Sim. Logicamente, isso é muito importante, ainda mais entre paises como Brasil e os outros que o rodeiam, pela sua origem tão diferente, e sua cultura tão característica. Todos os nossos povos sul-americanos foram modelados por correntes migratórias porém, eles têm sido "marcados" por esses imigrantes de maneiras bem distintas. Então, as nossas histórias devem ser difundidas fora de cada uma das nossas fronteiras, é muito importante o intercâmbio cultural, e, nesse sentido, nos últimos anos, a internet tem sido uma ferramenta muito poderosa, facilitando cada dia mais essa interação.

Quais são seus projetos literários? Há algum livro a ser publicado?

Tenho, sim. Além dos meus poemas, estou trabalhando atualmente em uma novela de suspense e em outra romântica, e escrevi, dedicados a meu filho, muitos contos infantis. Porém, a bem da verdade, estes últimos anos não têm sido para mim, econômicamente falando, dos melhores.
Eu sou pai solteiro, tendo que fazer de pai e mãe ao mesmo tempo, e só quem teve que passar por essa situação, pode compreender o difícil que as vezes resulta. É maravilhoso, e agradeço a Deus cada dia, pela felicidade de contar com a companhia de meu filho (ainda criança), ao meu lado, porém, no Brasil eu não tenho família nenhuma, e por conta disso, as coisas por momentos ficam bastante complicadas, até o ponto de que, às vezes mal consigo achar o tempo necessário para me sentar a escrever, e também, os custos de impressão de livros são bem elevados, ainda bem que a gente agora tem a internet com ferramentas como o Linkedin, o Facebook, o Tweetter ou o Instagram para poder fazer alguma divulgação, só que sempre existe o risco de plágios por parte de algumas pessoas sem ética.

De que forma você tem se relacionado com autores brasileiros, sobretudo no Nordeste?
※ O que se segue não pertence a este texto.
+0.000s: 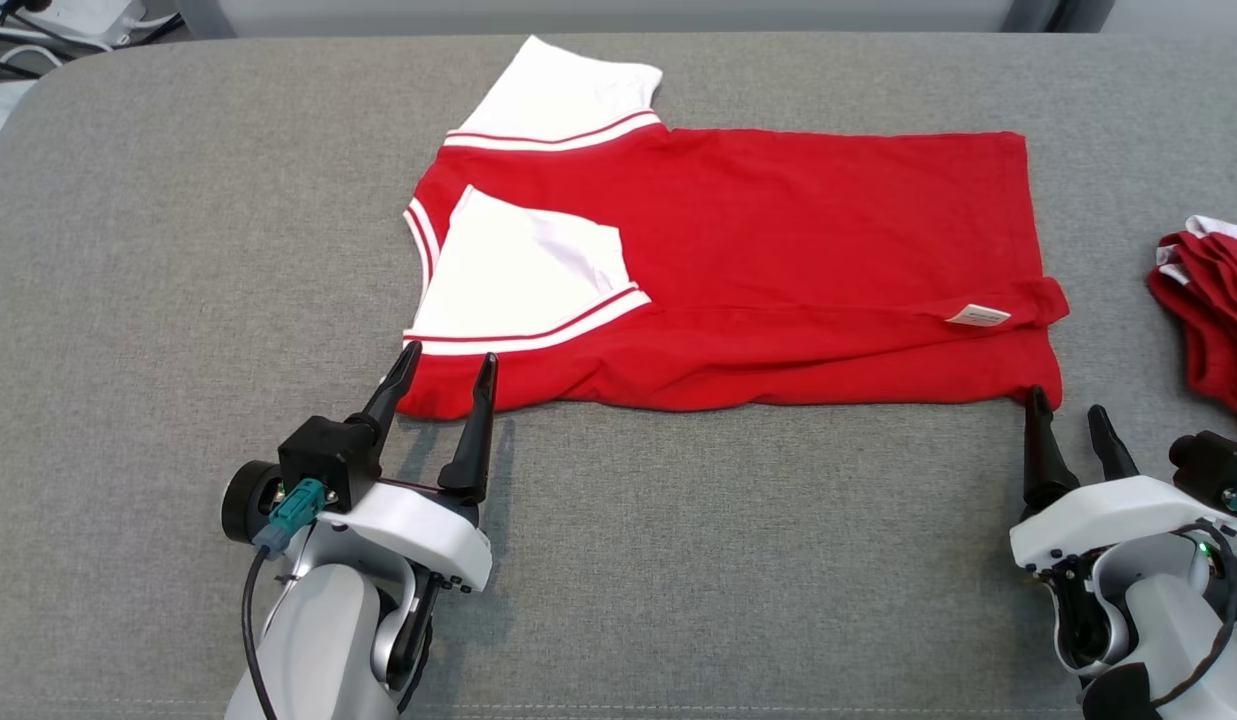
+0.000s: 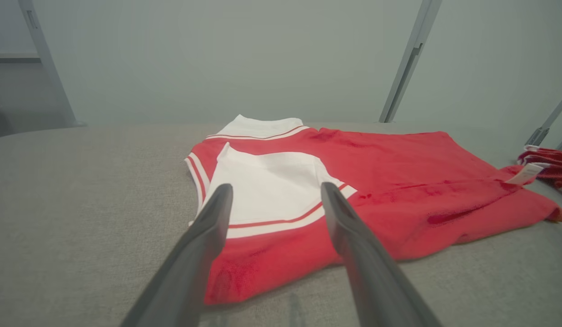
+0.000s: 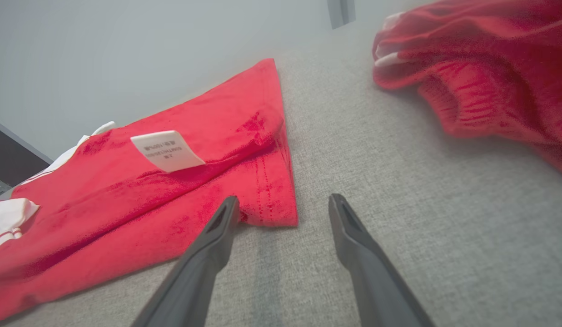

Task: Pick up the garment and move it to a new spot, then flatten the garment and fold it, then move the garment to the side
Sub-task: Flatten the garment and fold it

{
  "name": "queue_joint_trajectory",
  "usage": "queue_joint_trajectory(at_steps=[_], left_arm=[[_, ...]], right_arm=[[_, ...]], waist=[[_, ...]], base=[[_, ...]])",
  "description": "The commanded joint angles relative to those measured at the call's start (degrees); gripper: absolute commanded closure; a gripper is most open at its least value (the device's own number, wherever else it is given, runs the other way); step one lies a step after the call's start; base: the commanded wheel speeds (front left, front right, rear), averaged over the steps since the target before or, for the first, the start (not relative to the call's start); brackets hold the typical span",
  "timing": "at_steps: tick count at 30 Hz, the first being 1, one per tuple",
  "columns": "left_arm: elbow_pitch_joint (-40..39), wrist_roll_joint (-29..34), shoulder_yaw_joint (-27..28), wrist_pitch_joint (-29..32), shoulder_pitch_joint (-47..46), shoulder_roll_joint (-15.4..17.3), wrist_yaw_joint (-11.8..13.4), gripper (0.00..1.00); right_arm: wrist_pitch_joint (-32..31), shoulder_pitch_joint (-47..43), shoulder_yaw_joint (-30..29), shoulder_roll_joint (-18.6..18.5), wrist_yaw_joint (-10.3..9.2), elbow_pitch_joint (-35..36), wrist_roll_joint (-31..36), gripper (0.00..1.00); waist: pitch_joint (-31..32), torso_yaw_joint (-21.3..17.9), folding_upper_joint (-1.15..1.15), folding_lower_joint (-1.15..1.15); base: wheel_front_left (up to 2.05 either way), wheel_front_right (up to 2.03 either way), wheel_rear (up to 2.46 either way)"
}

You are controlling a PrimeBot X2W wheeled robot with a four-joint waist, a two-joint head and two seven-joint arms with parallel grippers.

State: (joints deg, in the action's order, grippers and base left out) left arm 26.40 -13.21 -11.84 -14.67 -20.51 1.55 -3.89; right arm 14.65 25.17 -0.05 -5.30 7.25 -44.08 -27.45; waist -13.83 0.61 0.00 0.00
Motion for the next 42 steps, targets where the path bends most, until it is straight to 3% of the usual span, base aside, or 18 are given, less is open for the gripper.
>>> queue_joint_trajectory(at_steps=[1, 16, 28, 36, 38, 40, 42], left_arm=[[-1.6, 0.3, 1.7, -0.3, -0.6, 1.3, 0.5, 0.00], [-2.1, 1.1, 1.8, -0.3, -0.2, 1.3, 0.4, 0.00], [-2.7, 0.8, 0.4, -0.3, 0.7, 1.3, 0.3, 0.00], [-2.1, 0.8, -0.3, -0.3, 0.7, 1.3, 0.4, 0.00], [-2.0, 0.8, -0.2, -0.3, 0.6, 1.3, 0.4, 0.00], [-1.9, 0.8, 0.0, -0.3, 0.6, 1.3, 0.3, 0.00], [-1.7, 0.8, 0.1, -0.3, 0.8, 1.3, 0.3, 0.00]], right_arm=[[0.3, 0.3, 0.5, 0.3, 0.24, 0.3, -1.7, 0.00], [0.3, 3.3, 1.7, -0.3, 0.24, -1.3, -6.8, 0.00], [0.3, 1.5, 3.3, -1.4, 0.24, 1.8, -13.6, 0.00], [0.3, 2.1, 4.8, -2.1, 0.24, 0.3, -14.0, 0.00], [0.3, 2.3, 4.9, -2.1, 0.24, 0.0, -14.1, 0.04], [0.3, 2.7, 5.1, -2.2, 0.24, -0.1, -13.9, 0.24], [0.3, 2.8, 5.4, -2.3, 0.24, 0.0, -13.5, 0.53]], waist=[[-0.5, 0.5, 0.00, 0.00], [-2.4, 1.7, 0.00, 0.00], [-2.1, 1.4, 0.00, 0.00], [-2.2, 1.7, 0.00, 0.00], [-2.3, 1.8, 0.00, 0.00], [-2.3, 2.1, 0.00, 0.00], [-2.3, 2.4, 0.00, 0.00]], base=[[0.00, 0.00, 0.00], [0.00, 0.00, 0.00], [0.00, 0.00, 0.00], [0.00, 0.00, 0.00], [0.00, 0.00, 0.00], [0.00, 0.00, 0.00], [0.00, 0.00, 0.00]])
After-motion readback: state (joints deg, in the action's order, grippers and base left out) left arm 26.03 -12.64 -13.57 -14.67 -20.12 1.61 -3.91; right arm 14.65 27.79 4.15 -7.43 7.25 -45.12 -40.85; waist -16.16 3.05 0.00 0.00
Como avalia o “jeito” brasileiro/nordestino de fazer Literatura?

Na verdade eu sempre tive pouca o quase nenhuma interação a nível pessoal com poetas brasileiros.
Poucas vezes assisti a congressos ou palestras, porém, sim, tenho lido bastante das suas obras e sinto uma grande admiração por escritores como José de Alencar, e alguns de seus tantíssimos lindos livros como por exemplo "O Guaraní", Airton Monte de quem amei seu livro "Moça com flor na boca", ou Natércia Campos com seu maravilhoso livro "A casa". Tem tantos escritores brasileiros maravilhosos, não só no Nordeste, como Mylena Araújo, Renato Pessoa ou tantos outros, mas também no Brasil todo, como o grande Jorge Amado, o poeta Vinícius de Moraes, e até o polemizado Paulo Coelho!
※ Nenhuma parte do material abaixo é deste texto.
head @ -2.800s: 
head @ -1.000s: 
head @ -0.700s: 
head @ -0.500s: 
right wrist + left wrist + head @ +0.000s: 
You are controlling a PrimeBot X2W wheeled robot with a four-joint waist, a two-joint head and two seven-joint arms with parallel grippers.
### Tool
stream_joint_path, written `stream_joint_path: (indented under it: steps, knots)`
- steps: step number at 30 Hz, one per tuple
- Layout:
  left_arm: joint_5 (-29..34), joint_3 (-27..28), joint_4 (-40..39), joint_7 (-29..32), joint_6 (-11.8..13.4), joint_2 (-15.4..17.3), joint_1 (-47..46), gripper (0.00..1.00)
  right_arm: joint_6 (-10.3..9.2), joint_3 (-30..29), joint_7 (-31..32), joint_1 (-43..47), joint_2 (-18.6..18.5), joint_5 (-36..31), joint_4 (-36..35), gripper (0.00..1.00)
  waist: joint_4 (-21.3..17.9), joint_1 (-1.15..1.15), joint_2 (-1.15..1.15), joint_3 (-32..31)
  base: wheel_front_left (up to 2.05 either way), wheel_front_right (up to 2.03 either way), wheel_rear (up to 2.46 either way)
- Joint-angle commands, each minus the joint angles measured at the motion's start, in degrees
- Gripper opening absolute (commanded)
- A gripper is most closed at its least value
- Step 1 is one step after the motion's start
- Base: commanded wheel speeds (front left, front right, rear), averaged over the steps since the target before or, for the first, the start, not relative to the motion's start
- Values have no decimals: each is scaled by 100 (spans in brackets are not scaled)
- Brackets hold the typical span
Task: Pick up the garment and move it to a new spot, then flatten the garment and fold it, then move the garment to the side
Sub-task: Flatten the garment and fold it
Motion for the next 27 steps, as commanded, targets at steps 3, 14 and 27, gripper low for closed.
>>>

De que forma as pessoas podem ter um maior acesso às suas obras?

Seria muito bom para mim achar um modo de difundir a minha obra. Tomara este ano eu encontre o jeito de conseguir fazer isso. Pode me ajudar o fato de meu filho já não ser tão bebê e então acho que vou dispor de mais tempo para fazer isso. Gostaria, por exemplo, de achar algum veículo de imprensa ou de difusão onde possa publicar alguns dos meus trabalhos ou até ter a minha própria coluna para poder tocar temas relacionados não só à literatura, mas também a diversos temas de interesses cultural e cidadão. Acho que poderia fazer um importante aporte às pessoas.
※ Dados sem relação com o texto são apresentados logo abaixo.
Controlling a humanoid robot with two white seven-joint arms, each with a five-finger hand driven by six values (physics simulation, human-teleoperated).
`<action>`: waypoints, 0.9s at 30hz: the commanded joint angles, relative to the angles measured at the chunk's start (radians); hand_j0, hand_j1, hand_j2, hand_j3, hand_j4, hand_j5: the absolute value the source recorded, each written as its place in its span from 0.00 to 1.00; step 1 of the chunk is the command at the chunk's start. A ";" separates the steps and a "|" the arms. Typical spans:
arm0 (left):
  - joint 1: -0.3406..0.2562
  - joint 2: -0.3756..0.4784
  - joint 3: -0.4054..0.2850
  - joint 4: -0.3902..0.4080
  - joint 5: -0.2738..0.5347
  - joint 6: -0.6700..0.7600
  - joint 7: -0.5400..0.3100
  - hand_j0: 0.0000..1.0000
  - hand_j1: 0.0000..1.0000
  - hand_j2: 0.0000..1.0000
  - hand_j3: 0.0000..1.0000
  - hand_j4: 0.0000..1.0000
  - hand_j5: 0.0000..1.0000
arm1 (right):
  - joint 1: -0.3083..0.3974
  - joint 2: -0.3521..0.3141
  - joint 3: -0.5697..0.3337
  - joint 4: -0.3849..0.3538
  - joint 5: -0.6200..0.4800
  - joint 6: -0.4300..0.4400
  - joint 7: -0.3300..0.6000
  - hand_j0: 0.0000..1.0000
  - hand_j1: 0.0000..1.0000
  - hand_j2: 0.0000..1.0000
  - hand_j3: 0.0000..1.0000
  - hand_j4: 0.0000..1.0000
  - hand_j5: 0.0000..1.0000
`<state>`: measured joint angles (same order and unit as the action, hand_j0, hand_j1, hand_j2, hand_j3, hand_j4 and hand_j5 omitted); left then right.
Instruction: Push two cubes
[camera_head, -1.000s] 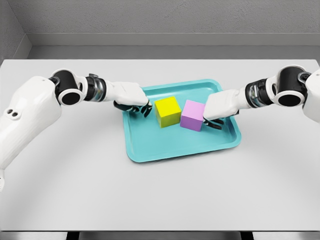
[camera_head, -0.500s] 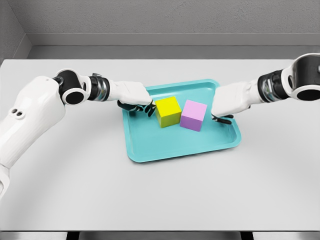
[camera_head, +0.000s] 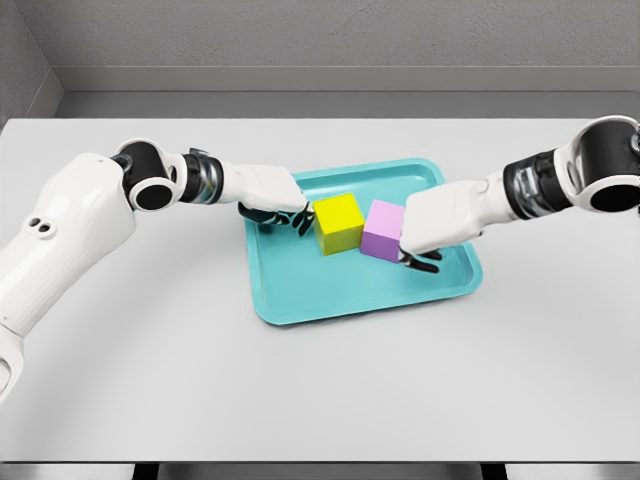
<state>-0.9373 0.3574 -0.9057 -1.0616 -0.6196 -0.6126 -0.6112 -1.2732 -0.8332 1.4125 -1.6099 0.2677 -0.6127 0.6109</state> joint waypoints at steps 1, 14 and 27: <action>0.000 0.000 -0.001 0.000 0.004 0.002 0.000 0.49 0.49 0.49 0.49 0.49 0.49 | 0.000 0.023 0.020 -0.005 -0.028 0.002 0.000 0.15 0.15 0.15 0.15 0.15 0.15; 0.002 0.006 -0.004 0.032 0.006 0.002 0.000 0.49 0.49 0.49 0.49 0.49 0.49 | 0.000 0.097 0.071 -0.001 -0.064 0.002 0.000 0.15 0.15 0.15 0.15 0.15 0.15; -0.005 -0.048 0.008 0.144 0.006 0.002 0.000 0.49 0.49 0.49 0.49 0.49 0.49 | 0.000 0.146 0.114 0.119 -0.061 0.002 0.000 0.15 0.15 0.15 0.15 0.15 0.15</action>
<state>-0.9419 0.3196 -0.8962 -0.9348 -0.5831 -0.6063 -0.6104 -1.2717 -0.6923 1.5183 -1.5140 0.2102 -0.6128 0.6110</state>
Dime (Poema de un recuerdo)

Dime por favor donde no estás
en qué lugar puedo no ser tu ausencia
dónde puedo vivir sin recordarte,
y dónde recordar, sin que me duela.
Dime por favor en que vacío,
no está tu sombra llenando los centros;
dónde mi soledad es ella misma,
y no el sentir que tú te encuentras lejos.
Dime por favor por qué camino,
podré yo caminar, sin ser tu huella;
dónde podré correr no por buscarte,
y dónde descanzar de mi tristeza.
Dime por favor cuál es la noche,
que no tiene el color de tu mirada;
cuál es el sol, que tiene luz tan solo,
y no la sensación de que me llamas.
Dime por favor donde hay un mar,
que no susurre a mis oídos tus palabras. 
Dime por favor en qué rincón,
nadie podrá ver mi tristeza;
dime cuál es el hueco de mi almohada,
que no tiene apoyada tu cabeza.
Dime por favor cuál es la noche,
en que vendrás, para velar tu sueño;
que no puedo vivir, porque te extraño;
y que no puedo morir, porque te quiero.